I think the functions of the new level are twofold : help the lower
level, and preserve itself (the necessary static latch).
> SO the less hard-core nature-nurture discussions by SOM folks that
> say "both" nature and nurture govern behavior are positioning
> themselves within these layers of abstraction within the social level.
>
> In a sense these layers of abstract values go all the way up through
> our main levels, what Pirsig did was isolate where to separate them
> that would be useful and pinpoint where the level above makes a shift
> in what it values and becomes unintelligible to the layer below.
>
> As we talked about last month at a given level, behavior governed by
> values at a higher level is irrational to the lower level, and can be
> seen seen as "being under the influence of DQ". This ties in with's
> Jaaps recent:
>
> >As I wrote I see more in a DQ flowing downward through the levels
> >creating a vertical chain of events but working only creative ;) at the
> >highest (active) level.
>
> Which I don't disagree with either, it doesn't exclude my quantum
> spark bit in my mind though, I'll get back to that.
>
> But I'm all of a sudden kind of puzzled by my own statement above
> that "behavior governed by values at a higher level is irrational and
> can be seen seen as "being under the influence of DQ" ... Have we
> actually really touched this before? Can being influenced by a higher
> level and being influenced by DQ actually be distinguished? A static
> value at a higher level can seem to me to create a quality event at a
> lower level that changes it's static values.

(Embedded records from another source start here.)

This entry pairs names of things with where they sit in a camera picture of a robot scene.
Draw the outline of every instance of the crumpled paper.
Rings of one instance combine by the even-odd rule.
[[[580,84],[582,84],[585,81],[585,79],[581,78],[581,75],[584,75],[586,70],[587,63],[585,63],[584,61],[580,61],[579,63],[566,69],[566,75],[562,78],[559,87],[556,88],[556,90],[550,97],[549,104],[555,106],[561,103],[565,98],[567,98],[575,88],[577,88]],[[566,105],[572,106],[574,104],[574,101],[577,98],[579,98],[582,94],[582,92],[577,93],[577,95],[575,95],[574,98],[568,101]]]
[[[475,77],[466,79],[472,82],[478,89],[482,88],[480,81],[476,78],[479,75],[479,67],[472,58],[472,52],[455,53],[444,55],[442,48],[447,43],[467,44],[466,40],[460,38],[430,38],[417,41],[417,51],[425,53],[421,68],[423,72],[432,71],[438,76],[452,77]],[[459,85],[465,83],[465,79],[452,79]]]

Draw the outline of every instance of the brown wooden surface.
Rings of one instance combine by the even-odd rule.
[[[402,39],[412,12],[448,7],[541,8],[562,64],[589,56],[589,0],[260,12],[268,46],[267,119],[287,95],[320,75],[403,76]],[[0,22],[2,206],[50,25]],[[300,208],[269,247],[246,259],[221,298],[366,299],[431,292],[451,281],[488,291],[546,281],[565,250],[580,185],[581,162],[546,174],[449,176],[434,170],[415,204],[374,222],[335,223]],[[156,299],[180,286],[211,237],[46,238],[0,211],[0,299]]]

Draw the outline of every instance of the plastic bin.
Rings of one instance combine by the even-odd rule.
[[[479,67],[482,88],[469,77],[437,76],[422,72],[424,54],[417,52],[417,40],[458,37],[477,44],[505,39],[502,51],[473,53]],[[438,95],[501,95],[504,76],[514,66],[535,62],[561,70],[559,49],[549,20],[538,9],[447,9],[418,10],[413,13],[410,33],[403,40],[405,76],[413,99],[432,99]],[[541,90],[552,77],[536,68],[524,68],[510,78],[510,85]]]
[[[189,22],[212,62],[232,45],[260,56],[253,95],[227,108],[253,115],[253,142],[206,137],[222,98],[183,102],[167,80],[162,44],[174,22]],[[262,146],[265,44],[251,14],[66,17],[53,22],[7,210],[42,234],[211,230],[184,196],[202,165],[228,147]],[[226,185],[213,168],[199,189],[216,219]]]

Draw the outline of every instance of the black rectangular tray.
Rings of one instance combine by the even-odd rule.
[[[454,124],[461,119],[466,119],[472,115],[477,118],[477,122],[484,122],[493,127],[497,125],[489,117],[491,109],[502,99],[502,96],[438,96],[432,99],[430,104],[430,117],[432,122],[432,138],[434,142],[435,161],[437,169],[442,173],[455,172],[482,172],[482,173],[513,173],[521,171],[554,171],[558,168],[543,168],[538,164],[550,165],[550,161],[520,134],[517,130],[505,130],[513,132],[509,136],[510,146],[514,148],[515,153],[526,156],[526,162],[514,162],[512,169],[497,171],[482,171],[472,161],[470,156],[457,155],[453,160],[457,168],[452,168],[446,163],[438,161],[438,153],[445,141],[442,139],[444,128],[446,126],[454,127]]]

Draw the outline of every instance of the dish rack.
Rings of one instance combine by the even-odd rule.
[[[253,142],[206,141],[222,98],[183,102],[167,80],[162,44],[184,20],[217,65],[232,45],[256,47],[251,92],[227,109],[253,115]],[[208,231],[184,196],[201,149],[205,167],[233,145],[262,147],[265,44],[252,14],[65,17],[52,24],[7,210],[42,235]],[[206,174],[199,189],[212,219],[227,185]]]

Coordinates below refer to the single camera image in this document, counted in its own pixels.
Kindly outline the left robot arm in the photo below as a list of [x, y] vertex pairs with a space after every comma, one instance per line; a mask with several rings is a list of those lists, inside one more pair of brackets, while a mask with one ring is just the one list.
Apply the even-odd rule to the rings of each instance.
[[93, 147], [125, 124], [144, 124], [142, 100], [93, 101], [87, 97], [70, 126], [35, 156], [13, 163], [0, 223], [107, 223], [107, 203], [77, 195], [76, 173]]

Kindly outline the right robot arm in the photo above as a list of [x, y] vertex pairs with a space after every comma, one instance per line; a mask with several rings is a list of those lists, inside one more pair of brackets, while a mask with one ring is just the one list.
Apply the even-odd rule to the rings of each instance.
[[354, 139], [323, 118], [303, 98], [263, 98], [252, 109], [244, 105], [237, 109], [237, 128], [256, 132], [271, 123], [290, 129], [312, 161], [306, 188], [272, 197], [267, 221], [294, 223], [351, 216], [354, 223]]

Of the twofold functions of a higher level, I believe only the first can
be seen (rightly) at lower level as 'DQ'; the preserving bit is probably
not as popular in a DQ sense, hence the conflict between levels.

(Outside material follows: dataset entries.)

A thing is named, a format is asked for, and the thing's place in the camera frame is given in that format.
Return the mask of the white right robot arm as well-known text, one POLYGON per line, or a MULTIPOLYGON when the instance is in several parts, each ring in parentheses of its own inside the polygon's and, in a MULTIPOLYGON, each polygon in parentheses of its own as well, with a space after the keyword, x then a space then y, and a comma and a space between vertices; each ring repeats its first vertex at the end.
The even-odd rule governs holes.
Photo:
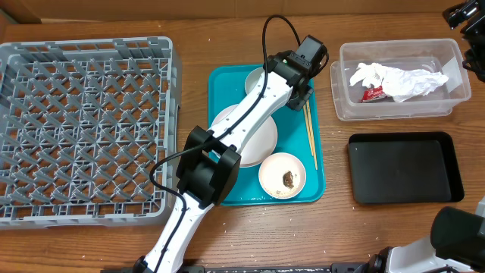
MULTIPOLYGON (((484 81, 484 0, 466 1, 443 12, 450 28, 466 22, 463 39, 470 48, 463 68, 484 81)), ((356 272, 483 272, 484 201, 471 214, 445 207, 436 215, 430 236, 407 246, 387 247, 372 256, 356 272)))

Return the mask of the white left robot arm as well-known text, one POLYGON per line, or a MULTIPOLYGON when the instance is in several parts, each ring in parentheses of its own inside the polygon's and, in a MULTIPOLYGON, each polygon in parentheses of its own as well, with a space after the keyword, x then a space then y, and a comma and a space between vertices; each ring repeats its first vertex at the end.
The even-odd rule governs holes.
POLYGON ((233 189, 247 142, 279 108, 302 109, 313 93, 309 80, 327 61, 327 48, 313 36, 306 36, 295 51, 266 55, 258 82, 228 116, 207 130, 195 127, 182 152, 156 163, 160 167, 179 160, 179 183, 166 190, 177 199, 157 243, 135 262, 134 272, 180 270, 202 219, 233 189))

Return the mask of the large pink-white plate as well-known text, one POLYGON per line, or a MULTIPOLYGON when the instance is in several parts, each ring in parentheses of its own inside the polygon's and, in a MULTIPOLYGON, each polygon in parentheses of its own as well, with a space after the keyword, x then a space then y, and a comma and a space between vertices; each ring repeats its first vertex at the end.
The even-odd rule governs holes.
POLYGON ((277 125, 269 117, 252 135, 241 152, 241 168, 249 168, 261 164, 270 156, 277 145, 277 125))

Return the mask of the grey round bowl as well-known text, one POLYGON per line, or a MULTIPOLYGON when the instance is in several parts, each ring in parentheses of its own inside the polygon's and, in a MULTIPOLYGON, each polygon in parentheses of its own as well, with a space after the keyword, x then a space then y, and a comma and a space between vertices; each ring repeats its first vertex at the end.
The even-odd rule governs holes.
POLYGON ((261 75, 264 73, 264 68, 263 67, 258 67, 251 71, 249 75, 246 78, 245 81, 245 91, 246 94, 250 94, 250 92, 254 89, 254 87, 257 85, 261 75))

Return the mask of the red snack wrapper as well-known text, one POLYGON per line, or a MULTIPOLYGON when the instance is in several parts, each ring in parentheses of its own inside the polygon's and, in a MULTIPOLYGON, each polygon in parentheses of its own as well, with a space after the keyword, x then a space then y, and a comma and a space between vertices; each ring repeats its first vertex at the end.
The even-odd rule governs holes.
POLYGON ((367 102, 373 102, 377 101, 380 99, 385 99, 387 98, 388 95, 383 91, 383 87, 373 87, 373 88, 368 88, 365 90, 361 102, 362 103, 367 103, 367 102))

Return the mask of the white napkin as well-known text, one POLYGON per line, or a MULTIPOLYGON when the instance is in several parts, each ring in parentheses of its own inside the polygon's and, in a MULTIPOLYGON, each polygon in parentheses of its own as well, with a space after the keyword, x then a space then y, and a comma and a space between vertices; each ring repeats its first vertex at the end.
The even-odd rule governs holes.
POLYGON ((382 66, 376 69, 383 92, 392 97, 394 102, 404 102, 416 96, 426 96, 444 85, 449 78, 441 72, 429 72, 424 69, 402 70, 382 66))

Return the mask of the white tissue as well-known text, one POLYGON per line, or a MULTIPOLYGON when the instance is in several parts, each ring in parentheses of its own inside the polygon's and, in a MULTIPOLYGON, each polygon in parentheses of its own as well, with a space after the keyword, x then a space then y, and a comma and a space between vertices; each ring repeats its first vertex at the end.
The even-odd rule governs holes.
POLYGON ((383 81, 383 66, 378 63, 365 64, 359 63, 357 71, 350 77, 349 85, 354 86, 361 82, 366 88, 381 86, 383 81))

> Of course this static pattern at the higher level was created by DQ
> originally, thereby the flow.
> This brings on the next question: Can a level actually experience DQ
> on it's own and change it's own SQ patterns? Perhaps not, that change
> must come from either above (Jaap and me now) or below (my
> quantum-spark idea).
>
I disagree here. The lower levels don't stop evolving because a new
level is born, social structures have changed immensely since the birth
of intellect, and biological evolution only seems stopped from our
limited perspective. Biologists often make the point that the human body
hasn't yet reach the end of its evolution toward the bipedal form.
Further changes are to be expected in the next milleniums (if we make it
this far, that is).
> So now I've got DQ rippling up and down the levels, but the
> source-spark has to be at the inorganic level, I can't get by this
> source spark bit without all layers becoming deterministic because
> they are implemented by the layers below...

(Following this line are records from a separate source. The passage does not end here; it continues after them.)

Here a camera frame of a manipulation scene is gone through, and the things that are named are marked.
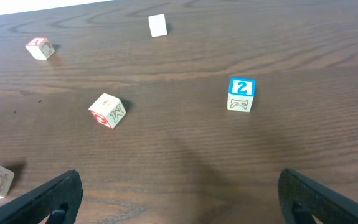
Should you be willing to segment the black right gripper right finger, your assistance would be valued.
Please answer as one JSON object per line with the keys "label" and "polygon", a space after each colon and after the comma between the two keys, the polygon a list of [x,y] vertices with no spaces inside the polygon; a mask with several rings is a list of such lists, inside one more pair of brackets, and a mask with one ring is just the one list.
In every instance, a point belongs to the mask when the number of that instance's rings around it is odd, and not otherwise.
{"label": "black right gripper right finger", "polygon": [[283,169],[278,196],[286,223],[357,223],[358,203],[293,169]]}

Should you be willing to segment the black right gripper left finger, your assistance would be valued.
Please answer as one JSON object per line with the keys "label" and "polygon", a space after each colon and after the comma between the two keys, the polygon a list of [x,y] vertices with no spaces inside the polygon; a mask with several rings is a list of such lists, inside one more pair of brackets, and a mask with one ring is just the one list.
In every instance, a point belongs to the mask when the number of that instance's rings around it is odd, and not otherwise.
{"label": "black right gripper left finger", "polygon": [[69,170],[0,207],[2,223],[75,223],[83,198],[82,181]]}

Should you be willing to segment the blue number 2 block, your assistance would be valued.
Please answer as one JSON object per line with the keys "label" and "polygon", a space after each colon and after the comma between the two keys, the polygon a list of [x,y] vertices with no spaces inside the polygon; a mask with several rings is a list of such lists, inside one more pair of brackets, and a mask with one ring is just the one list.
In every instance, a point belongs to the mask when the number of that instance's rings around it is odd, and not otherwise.
{"label": "blue number 2 block", "polygon": [[228,88],[227,109],[249,113],[255,96],[255,81],[231,78]]}

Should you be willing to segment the red letter I block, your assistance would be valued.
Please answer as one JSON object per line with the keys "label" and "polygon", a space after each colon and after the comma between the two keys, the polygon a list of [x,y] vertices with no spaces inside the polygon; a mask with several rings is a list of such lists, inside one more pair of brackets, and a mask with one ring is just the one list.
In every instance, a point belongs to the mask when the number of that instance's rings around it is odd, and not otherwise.
{"label": "red letter I block", "polygon": [[25,47],[36,60],[47,60],[55,52],[46,37],[35,37]]}

I mainly agrees here that some level of determinism (I prefer influences
of lower static patterns) always makes it to the top. A series of
conferences of the brain I've recently listen too (someone recorded them
for me) have pointed out that a mental event always has a counterpart in
the electrical activity of the brain. But a friend of me also said that
any system made of deterministic elements, if it is of sufficient
complexity (and that's something the world sure is) for all purposes
functions as a non-deterministic one. Only from God's point of view can
this system be said deterministic, which is probably why dharma is such
a difficult thing to apprehend. For us human beings, a non-deterministic
model is the best approximation of such complex deterministic systems.
Taking the axiom that "if you can't distinguish two things from one
another, then for all purposes they are the same", then we must
logically conclude that for us, the mental (intellectual) world is
non-deterministic.
> This may sound more harsh than I intend, it boils down to the fact
> that you can't implement randomness in a deterministic system; You
> need a seed that is random. In computers a single such seed can
> create infinite new pseudo-random numbers though.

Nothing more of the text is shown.